PROBLEM DESCRIPTION> Once you find the line containing "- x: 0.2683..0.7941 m", output it and every line after it to the end of the records, exactly.

Items from a dataset:
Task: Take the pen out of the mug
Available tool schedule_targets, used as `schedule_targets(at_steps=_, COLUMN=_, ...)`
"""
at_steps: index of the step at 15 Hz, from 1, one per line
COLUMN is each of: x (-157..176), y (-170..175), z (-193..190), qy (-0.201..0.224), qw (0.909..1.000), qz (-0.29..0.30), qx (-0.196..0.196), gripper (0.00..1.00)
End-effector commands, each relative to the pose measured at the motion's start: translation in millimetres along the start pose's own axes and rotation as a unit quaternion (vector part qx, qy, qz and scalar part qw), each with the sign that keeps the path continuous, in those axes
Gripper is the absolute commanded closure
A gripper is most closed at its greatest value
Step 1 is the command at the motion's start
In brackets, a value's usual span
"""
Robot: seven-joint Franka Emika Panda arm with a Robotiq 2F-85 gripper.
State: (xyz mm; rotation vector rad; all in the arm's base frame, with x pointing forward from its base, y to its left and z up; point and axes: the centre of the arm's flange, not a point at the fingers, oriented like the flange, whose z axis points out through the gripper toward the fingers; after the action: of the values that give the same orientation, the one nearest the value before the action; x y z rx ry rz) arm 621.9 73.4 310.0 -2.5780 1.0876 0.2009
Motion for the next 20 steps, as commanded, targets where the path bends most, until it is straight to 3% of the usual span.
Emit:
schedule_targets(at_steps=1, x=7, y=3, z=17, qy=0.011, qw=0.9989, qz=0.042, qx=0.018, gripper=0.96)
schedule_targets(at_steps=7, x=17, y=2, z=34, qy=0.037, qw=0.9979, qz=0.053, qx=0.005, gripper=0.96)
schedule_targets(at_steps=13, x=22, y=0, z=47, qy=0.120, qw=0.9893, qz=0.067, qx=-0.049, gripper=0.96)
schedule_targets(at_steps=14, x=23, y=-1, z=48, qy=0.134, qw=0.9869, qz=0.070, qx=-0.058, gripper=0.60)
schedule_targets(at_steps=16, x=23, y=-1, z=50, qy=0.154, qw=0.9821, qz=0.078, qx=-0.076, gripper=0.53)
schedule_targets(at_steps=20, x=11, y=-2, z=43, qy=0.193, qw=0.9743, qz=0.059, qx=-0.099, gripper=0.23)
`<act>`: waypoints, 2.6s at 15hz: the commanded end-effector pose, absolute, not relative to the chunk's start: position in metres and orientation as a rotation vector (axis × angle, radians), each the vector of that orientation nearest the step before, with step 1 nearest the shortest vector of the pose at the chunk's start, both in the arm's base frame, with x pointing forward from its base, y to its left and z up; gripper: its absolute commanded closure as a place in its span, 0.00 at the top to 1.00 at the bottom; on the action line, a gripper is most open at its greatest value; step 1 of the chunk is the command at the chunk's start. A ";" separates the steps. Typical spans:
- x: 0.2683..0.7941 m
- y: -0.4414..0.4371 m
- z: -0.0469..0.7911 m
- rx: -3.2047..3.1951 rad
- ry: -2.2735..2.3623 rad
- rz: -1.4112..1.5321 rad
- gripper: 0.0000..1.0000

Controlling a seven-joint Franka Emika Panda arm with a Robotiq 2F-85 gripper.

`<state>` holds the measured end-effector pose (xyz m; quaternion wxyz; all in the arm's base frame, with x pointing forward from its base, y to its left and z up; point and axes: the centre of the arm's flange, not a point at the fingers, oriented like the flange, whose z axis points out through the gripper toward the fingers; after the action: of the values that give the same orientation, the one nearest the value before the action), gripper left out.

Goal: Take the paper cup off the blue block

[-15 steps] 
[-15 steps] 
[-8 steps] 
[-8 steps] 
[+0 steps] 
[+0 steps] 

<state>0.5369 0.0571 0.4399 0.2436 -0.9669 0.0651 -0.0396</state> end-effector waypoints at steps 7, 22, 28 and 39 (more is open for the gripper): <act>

SOLUTION TO THE PROBLEM>
- x: 0.2683..0.7941 m
- y: -0.4414..0.4371 m
- z: -0.0469..0.7911 m
- rx: -3.2047..3.1951 rad
- ry: -2.2735..2.3623 rad
- rz: -1.4112..1.5321 rad
- gripper: 0.0000..1.0000

Controlling a seven-joint Franka Emika Panda arm with a Robotiq 2F-85 gripper.

`<state>` holds the measured end-effector pose (xyz m; quaternion wxyz; all in the arm's base frame, with x pointing forward from its base, y to its left and z up; point and axes: the centre of the arm's flange, not a point at the fingers, oriented like the flange, whose z axis points out through the gripper toward the fingers; after the action: of the values that give the same orientation, the one nearest the value before the action), gripper left out.

Goal: Take the paper cup off the blue block

[-15 steps] 
[-15 steps] 
[-8 steps] 
[-8 steps] 
[+0 steps] 
[+0 steps] 

<state>0.5369 0.0571 0.4399 0.2436 -0.9669 0.0651 -0.0396</state> end-effector waypoints at steps 7, 22, 28 and 39 (more is open for the gripper): <act>

As written, the answer is complete.